Stadionverbote

Kommentar: Fans in Sippenhaft

+
Wer nur Randale will, hat im Stadion nichts verloren.

Die Sache ist von erheblicher Bedeutung für den deutschen Fußball: Der Bundesgerichtshof (BGH) in Karlsruhe hat in einem Grundsatzurteil entschieden, dass Fans schon bei dem Verdacht auf Gewaltbereitschaft mit einem bundesweiten Stadionverbot belegt werden können. Von Ralf Enders

Es genügt, dass der Fan Teil einer Gruppe ist, die durch Randale auffällt. Die Vereine, der Deutsche Fußballbund und die Polizei sind zufrieden. Fangruppen reagieren geschockt und wollen bis vors Bundesverfassungsgericht ziehen.

Bei dem Streit geht es um mehr als um einen - zu Recht oder zu Unrecht - ausgestoßenen Fan, der sich wehrt. Vielmehr prallen zwei Welten aufeinander: die Ultra-Szene und der DFB. Beide haben nur Fußball im Kopf.
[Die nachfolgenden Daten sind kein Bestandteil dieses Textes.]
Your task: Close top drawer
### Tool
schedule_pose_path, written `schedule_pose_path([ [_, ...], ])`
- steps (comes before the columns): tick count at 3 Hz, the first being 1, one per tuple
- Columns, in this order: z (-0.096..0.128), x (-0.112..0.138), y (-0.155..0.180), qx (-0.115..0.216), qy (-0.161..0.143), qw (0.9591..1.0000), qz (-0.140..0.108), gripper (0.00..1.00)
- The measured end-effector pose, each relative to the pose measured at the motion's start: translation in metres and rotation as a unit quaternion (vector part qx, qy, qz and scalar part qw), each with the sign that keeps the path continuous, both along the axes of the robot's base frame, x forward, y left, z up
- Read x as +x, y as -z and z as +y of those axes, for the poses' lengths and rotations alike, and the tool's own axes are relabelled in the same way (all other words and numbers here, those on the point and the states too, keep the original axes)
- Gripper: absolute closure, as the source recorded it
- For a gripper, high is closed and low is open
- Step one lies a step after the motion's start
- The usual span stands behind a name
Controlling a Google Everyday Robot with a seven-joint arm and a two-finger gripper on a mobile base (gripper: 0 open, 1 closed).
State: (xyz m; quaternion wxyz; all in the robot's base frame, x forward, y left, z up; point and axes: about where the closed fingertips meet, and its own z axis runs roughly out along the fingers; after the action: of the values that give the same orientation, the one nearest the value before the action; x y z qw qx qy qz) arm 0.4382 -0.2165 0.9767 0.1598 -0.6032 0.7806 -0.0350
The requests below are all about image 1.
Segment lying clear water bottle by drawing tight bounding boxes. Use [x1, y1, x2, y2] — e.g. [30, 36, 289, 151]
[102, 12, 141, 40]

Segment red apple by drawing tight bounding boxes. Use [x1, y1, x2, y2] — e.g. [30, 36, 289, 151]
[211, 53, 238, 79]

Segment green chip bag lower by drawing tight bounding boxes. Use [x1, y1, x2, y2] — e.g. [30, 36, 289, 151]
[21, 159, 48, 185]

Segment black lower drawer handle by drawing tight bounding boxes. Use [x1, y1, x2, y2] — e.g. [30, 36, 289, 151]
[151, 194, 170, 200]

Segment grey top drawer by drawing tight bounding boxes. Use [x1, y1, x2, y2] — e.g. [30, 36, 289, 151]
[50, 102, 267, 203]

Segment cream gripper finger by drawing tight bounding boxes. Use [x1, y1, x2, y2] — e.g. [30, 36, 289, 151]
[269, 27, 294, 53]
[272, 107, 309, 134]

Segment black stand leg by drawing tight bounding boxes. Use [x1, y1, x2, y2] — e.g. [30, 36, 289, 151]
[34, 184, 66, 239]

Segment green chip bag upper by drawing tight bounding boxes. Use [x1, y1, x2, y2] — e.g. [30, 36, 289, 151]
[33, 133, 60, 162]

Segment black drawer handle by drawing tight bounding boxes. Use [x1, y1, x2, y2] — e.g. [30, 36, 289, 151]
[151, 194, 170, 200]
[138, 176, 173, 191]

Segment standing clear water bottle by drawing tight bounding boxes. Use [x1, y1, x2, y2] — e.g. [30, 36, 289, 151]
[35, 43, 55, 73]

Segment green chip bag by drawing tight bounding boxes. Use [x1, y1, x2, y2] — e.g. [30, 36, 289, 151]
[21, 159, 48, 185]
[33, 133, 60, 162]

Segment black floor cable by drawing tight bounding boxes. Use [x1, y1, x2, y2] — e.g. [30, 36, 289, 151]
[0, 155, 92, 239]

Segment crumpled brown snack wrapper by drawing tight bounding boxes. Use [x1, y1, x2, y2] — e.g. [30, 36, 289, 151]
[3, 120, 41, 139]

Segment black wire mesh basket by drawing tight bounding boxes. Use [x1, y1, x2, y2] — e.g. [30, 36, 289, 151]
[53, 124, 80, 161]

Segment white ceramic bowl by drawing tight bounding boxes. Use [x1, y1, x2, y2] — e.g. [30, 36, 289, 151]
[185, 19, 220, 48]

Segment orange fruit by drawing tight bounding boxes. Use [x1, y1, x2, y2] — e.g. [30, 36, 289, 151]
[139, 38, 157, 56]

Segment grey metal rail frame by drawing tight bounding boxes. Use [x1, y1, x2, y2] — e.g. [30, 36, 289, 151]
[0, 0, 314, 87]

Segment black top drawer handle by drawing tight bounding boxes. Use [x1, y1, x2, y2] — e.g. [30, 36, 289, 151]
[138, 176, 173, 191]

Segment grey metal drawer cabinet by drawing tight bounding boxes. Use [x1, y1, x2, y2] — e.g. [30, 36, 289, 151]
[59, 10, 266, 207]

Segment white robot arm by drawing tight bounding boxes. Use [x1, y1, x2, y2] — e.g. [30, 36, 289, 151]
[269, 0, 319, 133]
Doch die einen sprechen vom Stadion mit Bier und kalten Füßen und vertreten die reine Lehre der Kurve („Sitzen ist für‘n Arsch“). Die anderen dagegen wollen moderne Arenen und ein klinisch sauberes Familienvergnügen. Die Wahrheit scheint wie so oft in der Mitte zu liegen. Zwischen Fußball in Reinkultur und dem berechtigten Anspruch, für 50 Euro Eintritt sicher und im Trockenen zu sitzen. Schlägt das Pendel in die eine Richtung, gibt es Verhältnisse wie in Italien, wo gewalttätige Ultras die Szene beherrschen und sich Väter mit ihren Kindern nicht mehr ins Stadion trauen. Schlägt es in die andere Richtung, ist unser Fußball bald so künstlich und leidenschaftslos wie Sport in den USA.

Doch das Urteil des höchsten deutschen Zivilgerichts ist nicht dazu geeignet, diesen Konflikt zu lösen. Die Worte Sippenhaft und Willkür drängen sich auf, wenn jeder Fan, der mit einer gewaltbereiten Gruppe vom Bahnhof ins Stadion läuft, ausgeschlossen werden kann. Der Richterspruch belastet also das Verhältnis zwischen DFB, Vereinen, Polizei und den zu Unrecht kriminalisierten Fans weiter.

Gefragt ist vielmehr ein vernünftiger Ausgleich der Interessen, mit Gesprächen und Fanprojekten zum Beispiel. Vor allem darf es nicht sein, dass die Polizei in diesem Spannungsfeld den Kopf hinhalten muss. Die Vereine und der DFB müssen erkennen, dass die Ultras mehr sind als nette Folklore hinterm Tor. Sie gehören zur Seele des Vereins - wenn sie gewaltfrei bleiben freilich. Denn auch darüber darf es keine zwei Meinungen geben: Wer nur Randale will, hat im Stadion nichts verloren. Es wäre gut, wenn hier die Selbstheilungskräfte in der Ultra-Szene für Hygiene sorgen, bevor der Staat zum Handeln gezwungen ist.

Es muss ja nicht gleich so herzergreifend zugehen wie vergangenes Jahr auf dem Weihnachtsmarkt in Gelsenkirchen: Dort verkaufte die „Sektion Stadionverbot" der Ultras zugunsten sozialer Einrichtungen selbstgebackene Waffeln, Kakao und alkoholfreien Punsch.